▸ Supplied material:
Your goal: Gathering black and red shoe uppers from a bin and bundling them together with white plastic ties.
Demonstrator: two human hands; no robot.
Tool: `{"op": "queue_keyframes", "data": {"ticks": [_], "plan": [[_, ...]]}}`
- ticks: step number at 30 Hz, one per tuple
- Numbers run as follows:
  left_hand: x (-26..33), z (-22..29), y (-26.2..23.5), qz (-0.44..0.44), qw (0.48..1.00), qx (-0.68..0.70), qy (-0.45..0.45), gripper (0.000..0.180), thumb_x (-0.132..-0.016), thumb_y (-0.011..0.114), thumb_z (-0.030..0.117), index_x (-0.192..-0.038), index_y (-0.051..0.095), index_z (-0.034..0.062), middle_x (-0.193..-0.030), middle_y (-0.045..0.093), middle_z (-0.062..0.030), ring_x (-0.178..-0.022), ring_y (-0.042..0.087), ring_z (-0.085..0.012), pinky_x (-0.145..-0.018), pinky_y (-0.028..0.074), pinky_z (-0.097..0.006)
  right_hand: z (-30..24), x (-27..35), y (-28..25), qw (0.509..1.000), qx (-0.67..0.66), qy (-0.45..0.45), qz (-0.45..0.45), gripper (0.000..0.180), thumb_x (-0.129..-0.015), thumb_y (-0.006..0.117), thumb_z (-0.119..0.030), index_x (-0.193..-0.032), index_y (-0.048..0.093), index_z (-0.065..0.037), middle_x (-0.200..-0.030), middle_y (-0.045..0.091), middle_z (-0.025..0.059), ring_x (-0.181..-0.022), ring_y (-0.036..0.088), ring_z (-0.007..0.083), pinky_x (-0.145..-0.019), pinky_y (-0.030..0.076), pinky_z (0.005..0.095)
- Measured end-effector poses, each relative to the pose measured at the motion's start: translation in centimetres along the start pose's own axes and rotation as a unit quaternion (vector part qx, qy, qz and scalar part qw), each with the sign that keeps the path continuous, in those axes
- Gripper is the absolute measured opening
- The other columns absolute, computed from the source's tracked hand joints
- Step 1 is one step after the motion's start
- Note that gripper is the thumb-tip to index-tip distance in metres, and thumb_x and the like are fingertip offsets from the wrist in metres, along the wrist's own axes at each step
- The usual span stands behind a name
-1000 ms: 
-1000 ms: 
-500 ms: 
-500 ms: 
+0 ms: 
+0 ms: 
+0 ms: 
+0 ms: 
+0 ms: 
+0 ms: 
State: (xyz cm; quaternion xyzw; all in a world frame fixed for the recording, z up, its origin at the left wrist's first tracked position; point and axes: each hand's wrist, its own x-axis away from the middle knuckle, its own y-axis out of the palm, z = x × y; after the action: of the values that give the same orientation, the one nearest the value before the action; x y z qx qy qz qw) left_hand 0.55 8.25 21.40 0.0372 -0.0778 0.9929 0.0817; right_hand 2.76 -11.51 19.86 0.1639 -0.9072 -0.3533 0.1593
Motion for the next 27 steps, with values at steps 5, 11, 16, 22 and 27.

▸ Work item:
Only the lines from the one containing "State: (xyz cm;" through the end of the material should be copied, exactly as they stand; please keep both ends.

▸ Response area:
State: (xyz cm; quaternion xyzw; all in a world frame fixed for the recording, z up, its origin at the left wrist's first tracked position; point and axes: each hand's wrist, its own x-axis away from the middle knuckle, its own y-axis out of the palm, z = x × y; after the action: of the values that give the same orientation, the one nearest the value before the action; x y z qx qy qz qw) left_hand 0.55 8.25 21.40 0.0372 -0.0778 0.9929 0.0817; right_hand 2.76 -11.51 19.86 0.1639 -0.9072 -0.3533 0.1593
Motion for the next 27 steps, with values at steps 5, 11, 16, 22 and 27.

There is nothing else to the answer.